Brain drain is a major challenge facing the Nigerian health system, leading to a dramatic reduction in the number of doctors in the country. According to the Organisation for Economic Co-operation and Development, Nigeria is one of the three leading African sources of foreign-born physicians.
Doctors leave for a variety of reasons depending on where they are in their careers. For example, many leave immediately after graduation. They usually leave for one or two reasons. Firstly, to pursue international residency training. Most in this category usually don’t return to the country. They prefer to work where their newly acquired skills can be put to better use. The second reason is if they fail to find a job or space for residency training. Most in this category also never return home to practice.
There are usually another two sets of leavers: those who leave five to 10 years after graduation – usually for better pay. Finally, there are those who leave after specialist training, which can be up to 10 to 15 years after graduation. Specialists – the most qualified and competent doctors – leave because of better prospects in other countries.
Nigeria hasn’t been able to get on top of the problem because nothing has been tried. The government doesn’t seem to be concerned. Nigeria was the only African country listed among the 20 top exporters of physicians in 2004, with a loss of 5 499 doctors up from 1 519 in 1991.
Health indicators may continue to decline in the absence of aggressive interventions to stop this. More doctors leaving the country will eventually lead to a shortage of Nigerian medical doctors. This, in turn, will add to the stress and dissatisfaction among those remaining. The poor will not be able to access care while the rich will travel out of the country for medical care.
African politicians – including Nigerians – who have the responsibility of improving the country’s health system usually travel abroad for their medical needs. The usual destinations are Europe, North America and Asia. And ordinary citizens spend over USD$1 billion annually on what’s become known as medical tourism.
Poor pay is a major factor for leaving, particularly for mid-career doctors who have families to support.
Apart from pay packages that are low, actual payment of salaries is often irregular. In some states, government workers’ salaries aren’t paid on time every month. Delayed salaries were reported in Plateau State and Kogi State among others. This is true for doctors too.

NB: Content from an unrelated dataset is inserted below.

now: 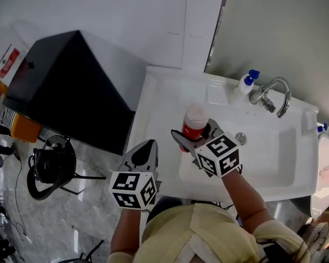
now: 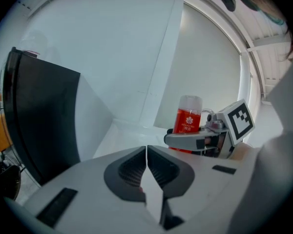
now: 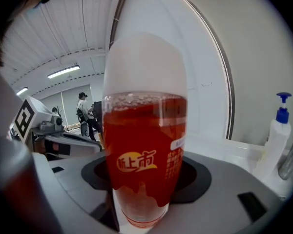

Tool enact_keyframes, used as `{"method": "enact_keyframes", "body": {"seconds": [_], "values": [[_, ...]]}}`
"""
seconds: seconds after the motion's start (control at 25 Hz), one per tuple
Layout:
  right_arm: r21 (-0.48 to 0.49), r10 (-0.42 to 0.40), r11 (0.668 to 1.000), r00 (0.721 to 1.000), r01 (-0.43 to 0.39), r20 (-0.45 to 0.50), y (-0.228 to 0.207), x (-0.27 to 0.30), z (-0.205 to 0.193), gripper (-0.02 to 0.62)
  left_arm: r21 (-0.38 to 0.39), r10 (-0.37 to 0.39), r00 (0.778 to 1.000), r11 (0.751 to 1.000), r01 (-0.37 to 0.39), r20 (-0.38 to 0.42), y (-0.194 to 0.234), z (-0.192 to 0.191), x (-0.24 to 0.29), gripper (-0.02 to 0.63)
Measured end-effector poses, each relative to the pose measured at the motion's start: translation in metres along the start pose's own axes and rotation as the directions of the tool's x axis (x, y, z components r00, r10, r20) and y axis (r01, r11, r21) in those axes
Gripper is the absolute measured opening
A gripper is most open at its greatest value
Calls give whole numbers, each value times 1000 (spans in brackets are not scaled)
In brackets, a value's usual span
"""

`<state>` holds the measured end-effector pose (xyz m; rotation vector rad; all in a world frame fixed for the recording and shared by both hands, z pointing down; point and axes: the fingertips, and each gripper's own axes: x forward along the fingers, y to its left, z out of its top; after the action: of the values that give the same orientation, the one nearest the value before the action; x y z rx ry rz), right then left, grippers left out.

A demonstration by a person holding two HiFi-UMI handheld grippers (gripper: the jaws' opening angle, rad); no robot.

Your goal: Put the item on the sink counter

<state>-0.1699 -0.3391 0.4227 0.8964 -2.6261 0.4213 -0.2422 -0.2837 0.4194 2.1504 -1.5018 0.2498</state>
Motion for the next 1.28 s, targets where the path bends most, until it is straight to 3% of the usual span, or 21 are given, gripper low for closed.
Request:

Another major driver is poor working conditions. This includes having to work extra hours due to inadequate staff, lack of diagnostic facilities or to supplement monthly income.
These problems spring from the Nigerian government’s low funding. In this year’s budget only 3.9% was allocated to health. This is much lower than the estimated 13.5% of South Africa’s national expenditure dedicated to health.
In 2001 African Union countries met and pledged to set a target of allocating at least 15% of their annual budget to improve the health sector and urged donor countries to scale up support. Ten years after that commitment was made only Mauritius, Seychelles and Eritrea had met the target.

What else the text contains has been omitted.